In my Tesseract MICR OCR project was used custom trained language like "micr", where language data compiled into "tesstrain/micr.trained" file. Tesseract executed with "-l micr" option, telling program to use this micr font custom trained data. This article provides some notes and ideas how to create this kind of files. It can be used to improve/tune existing OCR process or make web scrapping better to train with custom captcha symbols, etc.
Tesseract 4 introduced new LSTM model and tools to generate "trained" files. E.g. the latest Tesseract 5 provides MAKE file based LSTM model tesstrain training tool. This process a bit complicated and need more resources and time to create data. But looks like old Tesseract 3 approach still work in version 5. So I've created some instructions how to make something simple in case when you have single image, simple grammar and few symbols to recognize. I tested this on MacOS 12.5, but it should work well on Linux as well. Looks like old Tesseract 3 training process still works.
As sample, we will learn tesseract to read few Egyptian hieroglyphs like ABCDEF.

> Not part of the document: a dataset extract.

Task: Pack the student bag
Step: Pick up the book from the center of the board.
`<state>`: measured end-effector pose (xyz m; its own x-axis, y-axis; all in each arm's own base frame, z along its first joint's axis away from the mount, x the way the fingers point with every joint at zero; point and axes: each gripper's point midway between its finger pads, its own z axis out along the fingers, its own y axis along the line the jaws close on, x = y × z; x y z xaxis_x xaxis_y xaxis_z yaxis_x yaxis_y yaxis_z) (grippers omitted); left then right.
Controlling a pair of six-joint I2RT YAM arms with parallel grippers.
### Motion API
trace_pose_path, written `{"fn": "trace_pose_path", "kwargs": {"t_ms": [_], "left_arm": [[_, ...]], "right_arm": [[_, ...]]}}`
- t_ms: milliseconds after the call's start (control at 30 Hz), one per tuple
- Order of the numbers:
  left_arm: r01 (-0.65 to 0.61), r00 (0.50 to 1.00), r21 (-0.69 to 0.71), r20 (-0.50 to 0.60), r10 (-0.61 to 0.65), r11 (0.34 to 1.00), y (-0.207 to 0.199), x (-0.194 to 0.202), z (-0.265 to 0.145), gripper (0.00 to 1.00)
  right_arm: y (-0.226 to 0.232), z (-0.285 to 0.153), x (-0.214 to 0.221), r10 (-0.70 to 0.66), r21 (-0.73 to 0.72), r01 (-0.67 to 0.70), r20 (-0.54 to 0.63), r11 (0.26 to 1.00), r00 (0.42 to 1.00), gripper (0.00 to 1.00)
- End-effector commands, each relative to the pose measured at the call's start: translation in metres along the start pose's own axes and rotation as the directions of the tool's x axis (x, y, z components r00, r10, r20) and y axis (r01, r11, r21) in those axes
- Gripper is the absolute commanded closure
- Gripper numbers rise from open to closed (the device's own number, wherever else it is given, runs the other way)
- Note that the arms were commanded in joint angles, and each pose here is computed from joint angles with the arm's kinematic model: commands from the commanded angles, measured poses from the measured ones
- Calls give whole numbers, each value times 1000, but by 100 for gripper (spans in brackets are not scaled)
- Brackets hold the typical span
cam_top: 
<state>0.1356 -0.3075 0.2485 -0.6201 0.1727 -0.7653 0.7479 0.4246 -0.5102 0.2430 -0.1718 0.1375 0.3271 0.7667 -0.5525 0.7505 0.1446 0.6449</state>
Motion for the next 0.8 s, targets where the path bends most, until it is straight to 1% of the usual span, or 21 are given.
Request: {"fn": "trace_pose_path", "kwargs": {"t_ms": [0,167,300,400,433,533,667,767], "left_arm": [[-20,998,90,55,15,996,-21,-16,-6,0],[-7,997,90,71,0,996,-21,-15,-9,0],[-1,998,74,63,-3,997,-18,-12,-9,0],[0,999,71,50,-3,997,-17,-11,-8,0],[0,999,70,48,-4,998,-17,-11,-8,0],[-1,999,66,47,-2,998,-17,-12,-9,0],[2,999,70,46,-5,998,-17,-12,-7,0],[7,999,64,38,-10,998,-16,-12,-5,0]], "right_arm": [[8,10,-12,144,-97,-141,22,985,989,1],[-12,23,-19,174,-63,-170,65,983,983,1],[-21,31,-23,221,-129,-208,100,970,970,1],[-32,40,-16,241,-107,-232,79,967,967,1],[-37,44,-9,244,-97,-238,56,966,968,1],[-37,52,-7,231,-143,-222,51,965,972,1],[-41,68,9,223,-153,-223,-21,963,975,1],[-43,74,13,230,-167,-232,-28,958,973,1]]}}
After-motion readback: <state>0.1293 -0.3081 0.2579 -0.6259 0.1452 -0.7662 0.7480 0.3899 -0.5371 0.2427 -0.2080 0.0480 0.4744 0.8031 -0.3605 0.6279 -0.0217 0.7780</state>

A) Install the latest tesseract. In my case it was 5.3.0-17-g3bed installed with homebrew:
brew update brew upgrade brew install tesseract --HEAD tesseract --version
Output:
tesseract 5.3.0-8-gda373 leptonica-1.82.0 libgif 5.2.1 : libjpeg 8d (libjpeg-turbo 2.1.3) : libpng 1.6.39 : libtiff 4.4.0 : zlib 1.2.11 : libwebp 1.2.4 : libopenjp2 2.5.0 Found AVX2 Found AVX Found FMA Found SSE4.1 Found libcurl/7.79.1 SecureTransport (LibreSSL/3.3.6) zlib/1.2.11 nghttp2/1.45.1
B) Install training tools according to "Building training tools" docs ( TrainingTesseract-5.md, TrainingTesseract-4.00.md ). I've used this setup on MacOS:
brew install cairo pango icu4c autoconf libffi libarchive export PKG_CONFIG_PATH=\ $(brew --prefix)/lib/pkgconfig:\ $(brew --prefix)/opt/libarchive/lib/pkgconfig:\ $(brew --prefix)/opt/icu4c/lib/pkgconfig:\ $(brew --prefix)/opt/libffi/lib/pkgconfig ./configure
C) Download and extract somewhere jTessBoxEditor tool (it requires in Java runtime to be installed as well). I've used version 2.4.1 to download. Once jTessBoxEditor ZIP file downloaded and extracted, in terminal navigate to this folder and run:
java -Xms128m -Xmx1024m -jar jTessBoxEditor.jar
Tesseract 3 basic docs suggest to use this format for base naming: [lang].[fontname].exp[num] . In this exercise we will use "foo" value for [lang], "bar" value for [fontname] and "0" for [num] : foo.bar.exp0
1) Create box files. Tesseract by default provide tools to create foo.bar.exp0.box file from image:
tesseract foo.bar.exp0.tif foo.bar.exp0 batch.nochop makebox
As result default foo.bar.exp0.box file is created. But it should be usually manually modified, because tesseract doesn't know anything about used font, or it can have some symbols and not font at all to be trained. For this purposes use jTessBoxEditor tool and precisely fix all:
2) Run tesseract for training for each image and create ".tr" file, "foo.bar.exp0.tr" in our case:
tesseract foo.bar.exp0.tif foo.bar.exp0 --psm 6 box.train
NOTE: I've used page segmentation mode 6, because default one usually produces some errors like: FAIL! APPLY_BOXES: boxfile line 2/B ((337,79),(382,144)): FAILURE! Couldn't find a matching blob
3) Compute the character set, as result "unicharset" file is created:
unicharset_extractor foo.bar.exp0.box
4) Generate "font_properties" file. According to doc this is text file, where each line has format like: <fontname> <italic> <bold> <fixed> <serif> <fraktur>
echo "bar 0 0 0 0 0" > font_properties
5) Clustering.
[mftraining]. It will create three files: "inttemp", "pffmtable", "shapetable":
mftraining -F font_properties -U unicharset -O foo.unicharset foo.bar.exp0.tr
[cntraining].This will output the "normproto" data file:
cntraining foo.bar.exp0.tr
6) Combine and put it all together.
Rename files from previous step (shapetable, normproto, inttemp, pffmtable) with a "[lang]." prefix:
mv shapetable foo.shapetable mv inttemp foo.inttemp mv pffmtable foo.pffmtable mv normproto foo.normproto
[combine_tessdata]. Create "foo.traineddata" file:
combine_tessdata foo.
That is pretty all. As next step hope you know what to do with "foo.traineddata" file. E.g. it can be copied to tessdata directory, and then run tesseract with "-l foo" language and see progress.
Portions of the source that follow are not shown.